[Start of section]

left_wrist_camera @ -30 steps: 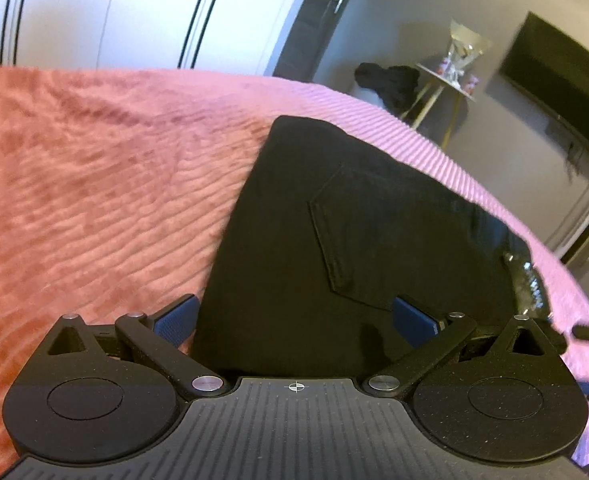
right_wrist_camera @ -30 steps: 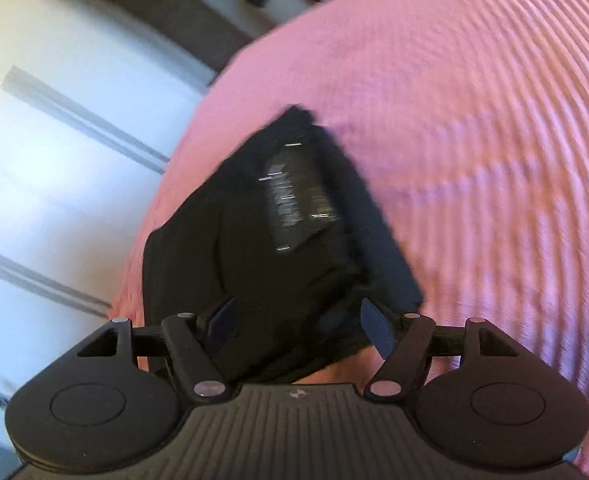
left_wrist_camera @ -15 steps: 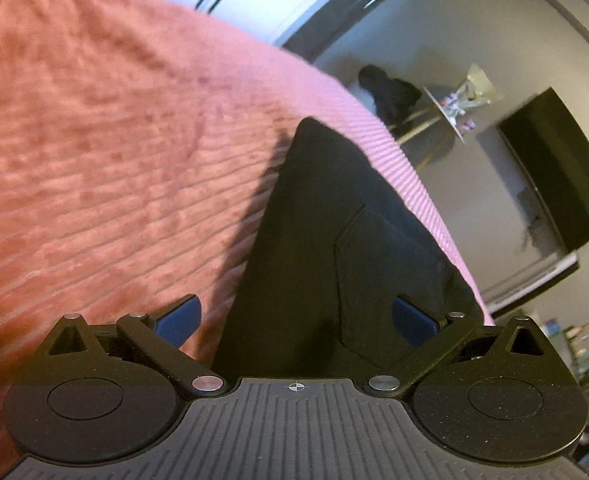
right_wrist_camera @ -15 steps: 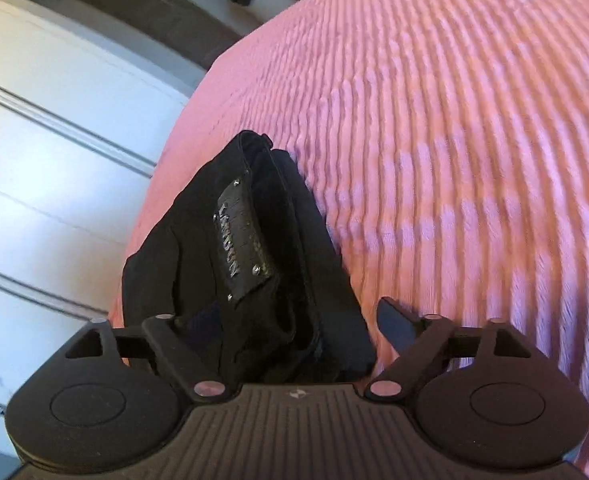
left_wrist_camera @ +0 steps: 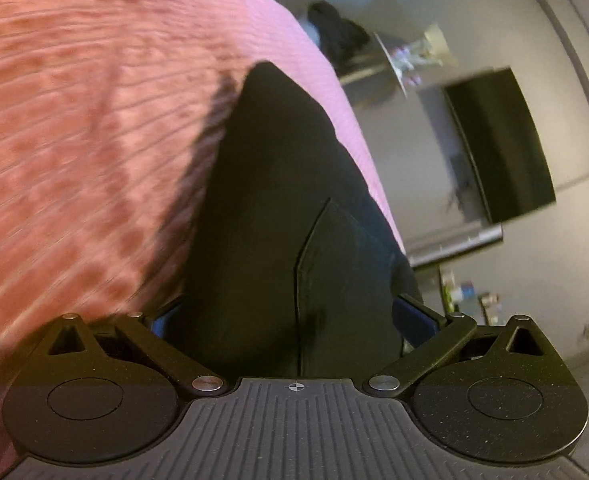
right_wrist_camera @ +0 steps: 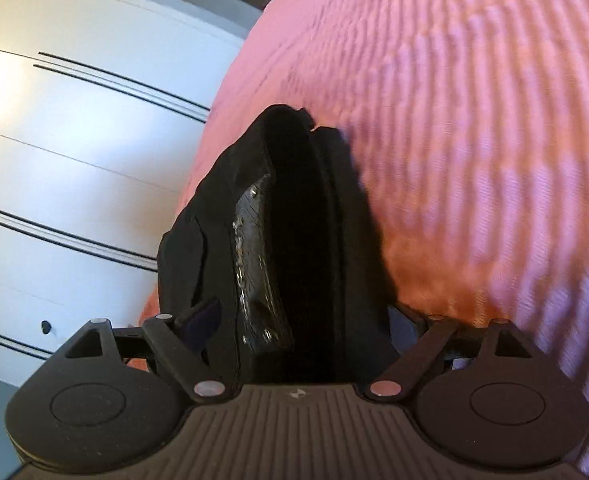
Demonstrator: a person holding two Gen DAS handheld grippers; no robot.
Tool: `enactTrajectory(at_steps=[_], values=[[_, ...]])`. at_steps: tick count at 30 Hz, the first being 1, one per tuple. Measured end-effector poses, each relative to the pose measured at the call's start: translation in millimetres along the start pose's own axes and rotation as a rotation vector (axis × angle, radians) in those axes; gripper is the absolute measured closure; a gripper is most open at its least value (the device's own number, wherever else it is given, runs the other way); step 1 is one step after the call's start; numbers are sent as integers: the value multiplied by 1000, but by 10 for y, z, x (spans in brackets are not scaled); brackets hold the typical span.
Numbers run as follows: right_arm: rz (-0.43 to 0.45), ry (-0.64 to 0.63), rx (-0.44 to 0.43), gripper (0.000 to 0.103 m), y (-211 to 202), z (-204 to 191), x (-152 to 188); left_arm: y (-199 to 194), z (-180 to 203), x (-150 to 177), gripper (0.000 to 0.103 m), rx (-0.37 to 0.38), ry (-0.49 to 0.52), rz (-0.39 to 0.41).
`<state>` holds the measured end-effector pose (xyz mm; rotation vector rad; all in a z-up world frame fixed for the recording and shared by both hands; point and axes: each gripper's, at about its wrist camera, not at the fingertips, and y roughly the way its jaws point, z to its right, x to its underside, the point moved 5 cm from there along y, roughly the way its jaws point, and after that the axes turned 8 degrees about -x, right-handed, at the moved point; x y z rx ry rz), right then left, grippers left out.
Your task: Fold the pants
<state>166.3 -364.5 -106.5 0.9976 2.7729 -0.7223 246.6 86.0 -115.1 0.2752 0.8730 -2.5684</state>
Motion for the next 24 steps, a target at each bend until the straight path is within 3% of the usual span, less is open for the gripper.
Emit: enactTrajectory(at_steps=[6, 10, 12, 18, 24], values=[[-37, -27, 1, 16, 285, -73, -112, 229, 42, -153, 0, 35, -16, -9], [-55, -86, 104, 17, 443, -255, -87, 270, 36, -215, 0, 70, -60, 5], [-56, -130, 130, 33, 444, -379, -52, 262, 70, -211, 0, 69, -43, 16], [-14, -206, 139, 45, 507, -796, -63, 174, 130, -217, 0, 86, -25, 51], [4, -282, 56, 55, 651, -1264, -146, -38, 298, -284, 0, 88, 1, 145]])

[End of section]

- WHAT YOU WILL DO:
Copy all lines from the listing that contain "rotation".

- THE ANSWER:
Tool: `enactTrajectory(at_steps=[_], values=[[_, ...]])`. at_steps: tick count at 30 Hz, the first being 1, one per tuple. Measured end-effector poses, each relative to the pose measured at the call's start: translation in millimetres along the start pose's own axes and rotation as a rotation vector (axis × angle, radians) in those axes; gripper is the absolute measured closure; a gripper is most open at its least value (the device's own number, wherever else it is given, runs the other way); step 1 is one step after the call's start; numbers are sent as integers: the value multiplied by 1000, but by 10 for y, z, x (spans in brackets are not scaled); brackets hold the typical span.
`<state>` holds the measured end-effector pose (xyz mm; rotation vector rad; all in a z-up world frame fixed for the recording and shared by both hands; point and axes: each gripper's, at about its wrist camera, not at the fingertips, and y roughly the way its jaws point, z to its right, x to its underside, the point moved 5 cm from there along y, roughly the way its jaws point, and after that the axes turned 8 degrees about -x, right-handed, at the moved point; x y z rx ry rz), right then left, grippers left out.

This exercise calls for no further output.